From: BK on
With out using the SPEDIS and Soundex functions I've gotten it down to
<2% of the non missing values not being assigened a state. I did do
some testing with those functions and did indeed get MANY incorrect
results, some of which I would have never expected as the were SO far
off.

The data is readin using the $UpperW. informat so thats been taken care
of and SCAN by default treets consecutive delimiters as one and In my
multy word passes I force single space delimiter before testing, so
thats taken care of... (though I'll probably take the suggestion as its
good for premanently cleaning the orig field)

I think the biggest issue I have left are the non standard, but
traditional Abbrieviations for the states.
Thanks to all!!!!

Byron

> Start by standardizing your string. Change everything to upper case. Replace
> non-alpha characters with blanks. Replace multiple blanks with single ones.
> Change "NORTH", "SOUTH", and "WEST" to one-letter abbreviations.
>
> There are three types of abbreviations to consider: the 2-letter postal
> codes (Florida=FL), traditionally recognized ones (Florida=FLA), and
> arbitrary truncations (FLORIDA=FLOR, etc.). Missouri and Mississippi require
> 5-letter truncations to be differentiated from each other; other names can
> be distinguished with fewer letters. You many want to take a few minutes to
> build a table for this purpose.

From: "Howard Schreier <hs AT dc-sug DOT org>" on
On Tue, 29 Aug 2006 05:23:42 -0700, BK <byronkirby(a)GMAIL.COM> wrote:

>With out using the SPEDIS and Soundex functions I've gotten it down to
><2% of the non missing values not being assigened a state. I did do
>some testing with those functions and did indeed get MANY incorrect
>results, some of which I would have never expected as the were SO far
>off.

If you have V. 9 try COMPGED instead of SPEDIS. One advantage is that you
can use CALL COMPCOST to tune the coefficients used by COMPGED.

>
>The data is readin using the $UpperW. informat so thats been taken care
>of and SCAN by default treets consecutive delimiters as one and In my
>multy word passes I force single space delimiter before testing, so
>thats taken care of... (though I'll probably take the suggestion as its
>good for premanently cleaning the orig field)
>
>I think the biggest issue I have left are the non standard, but
>traditional Abbrieviations for the states.

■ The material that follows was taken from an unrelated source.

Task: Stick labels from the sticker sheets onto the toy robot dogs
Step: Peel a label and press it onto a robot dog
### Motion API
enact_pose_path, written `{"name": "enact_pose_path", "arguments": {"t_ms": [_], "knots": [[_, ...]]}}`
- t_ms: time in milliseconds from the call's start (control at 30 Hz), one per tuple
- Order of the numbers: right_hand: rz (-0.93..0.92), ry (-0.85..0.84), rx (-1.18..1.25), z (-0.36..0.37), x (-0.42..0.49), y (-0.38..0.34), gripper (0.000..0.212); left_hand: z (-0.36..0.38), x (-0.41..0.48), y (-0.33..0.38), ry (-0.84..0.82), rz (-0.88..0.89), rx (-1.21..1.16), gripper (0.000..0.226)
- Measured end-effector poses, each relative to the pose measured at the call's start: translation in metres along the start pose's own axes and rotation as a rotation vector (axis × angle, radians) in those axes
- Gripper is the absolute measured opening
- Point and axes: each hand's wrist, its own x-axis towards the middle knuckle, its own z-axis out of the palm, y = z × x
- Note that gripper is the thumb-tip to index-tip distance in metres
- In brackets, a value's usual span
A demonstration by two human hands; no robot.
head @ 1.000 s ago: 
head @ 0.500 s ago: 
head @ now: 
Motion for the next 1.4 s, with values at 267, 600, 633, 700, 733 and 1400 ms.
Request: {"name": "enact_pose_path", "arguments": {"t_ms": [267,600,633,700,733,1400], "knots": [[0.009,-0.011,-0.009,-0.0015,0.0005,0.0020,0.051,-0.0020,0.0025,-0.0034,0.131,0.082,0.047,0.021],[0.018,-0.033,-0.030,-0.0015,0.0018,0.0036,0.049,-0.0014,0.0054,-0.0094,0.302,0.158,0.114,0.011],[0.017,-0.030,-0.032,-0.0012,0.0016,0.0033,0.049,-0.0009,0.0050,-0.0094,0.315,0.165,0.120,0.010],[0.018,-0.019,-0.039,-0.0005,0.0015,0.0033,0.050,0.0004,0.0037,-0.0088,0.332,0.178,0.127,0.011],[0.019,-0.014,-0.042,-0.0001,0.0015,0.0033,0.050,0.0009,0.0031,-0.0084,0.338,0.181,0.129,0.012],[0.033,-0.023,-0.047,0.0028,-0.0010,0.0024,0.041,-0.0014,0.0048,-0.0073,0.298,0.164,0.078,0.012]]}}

Most of those are what I called truncations (eg, TENN for TENNESSEE). If you
systematically handle the truncations, there should only be a handful of
other traditional abbreviations (eg, PENNA for PENNSYLVANIA).

>Thanks to all!!!!
>
>Byron
>
>> Start by standardizing your string. Change everything to upper case. Replace
>> non-alpha characters with blanks. Replace multiple blanks with single ones.
>> Change "NORTH", "SOUTH", and "WEST" to one-letter abbreviations.
>>
>> There are three types of abbreviations to consider: the 2-letter postal
>> codes (Florida=FL), traditionally recognized ones (Florida=FLA), and
>> arbitrary truncations (FLORIDA=FLOR, etc.). Missouri and Mississippi require
>> 5-letter truncations to be differentiated from each other; other names can
>> be distinguished with fewer letters. You many want to take a few minutes to
>> build a table for this purpose.